現在のEVは安全マージンを大きくとっているため、実際の走行可能距離よりも控えめな数値を表示していますが、この技術を使えばより正確な予測が可能になり、バッテリーの使用効率を上げることができます。これは貴重な原材料の節約にもつながり、車の性能向上にも寄与することでしょう。

日本発の技術で世界に挑む

ーー今後の事業展開についてどのようなビジョンをお持ちですか?

佐藤太紀:
私たちは、日本から世界で戦える企業を生み出したいと考えています。日本には素晴らしい技術がありますが、それをグローバル市場で展開する力が弱く、特に半導体の分野では、メモリ製造から日本企業が撤退してしまい、現在はアメリカ、台湾、韓国の三国に集中してしまっている状態です。

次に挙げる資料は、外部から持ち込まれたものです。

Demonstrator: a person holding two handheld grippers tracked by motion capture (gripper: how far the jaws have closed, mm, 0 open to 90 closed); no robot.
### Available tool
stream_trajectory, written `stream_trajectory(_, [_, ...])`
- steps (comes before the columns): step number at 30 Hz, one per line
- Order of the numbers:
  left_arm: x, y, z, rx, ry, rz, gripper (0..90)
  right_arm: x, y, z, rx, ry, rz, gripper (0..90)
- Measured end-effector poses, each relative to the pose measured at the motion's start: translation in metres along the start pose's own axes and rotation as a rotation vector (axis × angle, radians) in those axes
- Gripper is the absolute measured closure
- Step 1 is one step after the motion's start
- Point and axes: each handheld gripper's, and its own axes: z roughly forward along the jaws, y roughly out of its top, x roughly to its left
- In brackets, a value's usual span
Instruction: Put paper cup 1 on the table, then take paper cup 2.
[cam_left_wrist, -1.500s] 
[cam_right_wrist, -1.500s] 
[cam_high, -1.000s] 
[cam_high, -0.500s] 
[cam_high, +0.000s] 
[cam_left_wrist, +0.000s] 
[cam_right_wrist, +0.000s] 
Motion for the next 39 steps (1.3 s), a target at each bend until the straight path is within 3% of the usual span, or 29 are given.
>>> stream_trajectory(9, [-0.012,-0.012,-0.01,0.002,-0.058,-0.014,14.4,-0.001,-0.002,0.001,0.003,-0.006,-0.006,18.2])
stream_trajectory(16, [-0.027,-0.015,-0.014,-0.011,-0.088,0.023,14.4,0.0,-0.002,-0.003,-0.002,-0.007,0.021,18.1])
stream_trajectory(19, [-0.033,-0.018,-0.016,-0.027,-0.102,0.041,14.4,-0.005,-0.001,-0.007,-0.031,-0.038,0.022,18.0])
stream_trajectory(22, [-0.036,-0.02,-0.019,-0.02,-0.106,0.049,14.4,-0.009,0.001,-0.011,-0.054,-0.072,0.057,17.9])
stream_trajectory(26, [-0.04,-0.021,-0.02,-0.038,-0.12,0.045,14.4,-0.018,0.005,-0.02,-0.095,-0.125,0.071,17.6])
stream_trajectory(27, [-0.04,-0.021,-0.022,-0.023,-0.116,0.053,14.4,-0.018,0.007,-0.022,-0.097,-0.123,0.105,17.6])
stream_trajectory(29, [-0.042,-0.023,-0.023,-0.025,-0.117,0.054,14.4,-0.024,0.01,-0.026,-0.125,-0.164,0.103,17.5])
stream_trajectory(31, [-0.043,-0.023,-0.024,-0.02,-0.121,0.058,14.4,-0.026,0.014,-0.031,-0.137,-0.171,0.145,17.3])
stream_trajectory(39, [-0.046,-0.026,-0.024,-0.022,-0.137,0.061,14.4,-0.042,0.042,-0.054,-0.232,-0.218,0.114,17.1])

そこで日本の強みである材料技術を活かしつつ、グローバル市場で勝負していきたいと考えています。すでに台湾の企業と共同開発を進めており、アメリカ市場への参入も視野に入れています。日本のスタートアップがグローバルに成長していくモデルをつくりたいのです。それはアメリカのモデルとも、ヨーロッパのモデルとも違う、日本独自のモデルになると信じています。

ーーそのビジョンを実現するためにはどのような人材が必要だとお考えですか?

佐藤太紀:
私たちが求めているのは、グローバルな視野を持ち、新しいことに挑戦する意欲のある人材です。特に、お客さまとコミュニケーションをとり、そのニーズを吸い上げ、それを事業や開発に落とし込んでいく能力が重要ですね。また、弊社では、各自が自分の担当以外の業務にも積極的に取り組むことが求められるので、新しいことにチャレンジし、必要に応じて自ら学び行動できる人材を歓迎します。

そして何より、日本の技術で世界市場に挑戦するというToppLogicのビジョンに共感し、それを一緒に実現したいと思う人材を求めています。グローバルな舞台で、日本発のイノベーションを起こす。そんな大きな夢を私たちと共に追いかけてくれる仲間を待っています。

編集後記

佐藤CEOの言葉からは、日本の技術力への強い信頼と、それを世界で活かしたいという熱意が感じられた。トポロジカル物質という最先端の科学を社会実装につなげようとする同社の挑戦は、単なるビジネスの成功を超えて、環境問題や安全性向上といった社会課題の解決にも貢献しうる。日本のものづくりの未来を切りひらく同社の今後の展開に、大いに期待したい。

佐藤太紀/東京大学大学院工学系研究科・航空宇宙工学専攻・修士課程修了。マッキンゼー・アンド・カンパニーにて、製造業を中心に6年間、マネジメントコンサルティングに従事。その後、産業用ドローンのスタートアップ企業にて、大企業向けの共同開発や共同事業の構築を実行。2021年11月、TopoLogic代表取締役CEOに就任。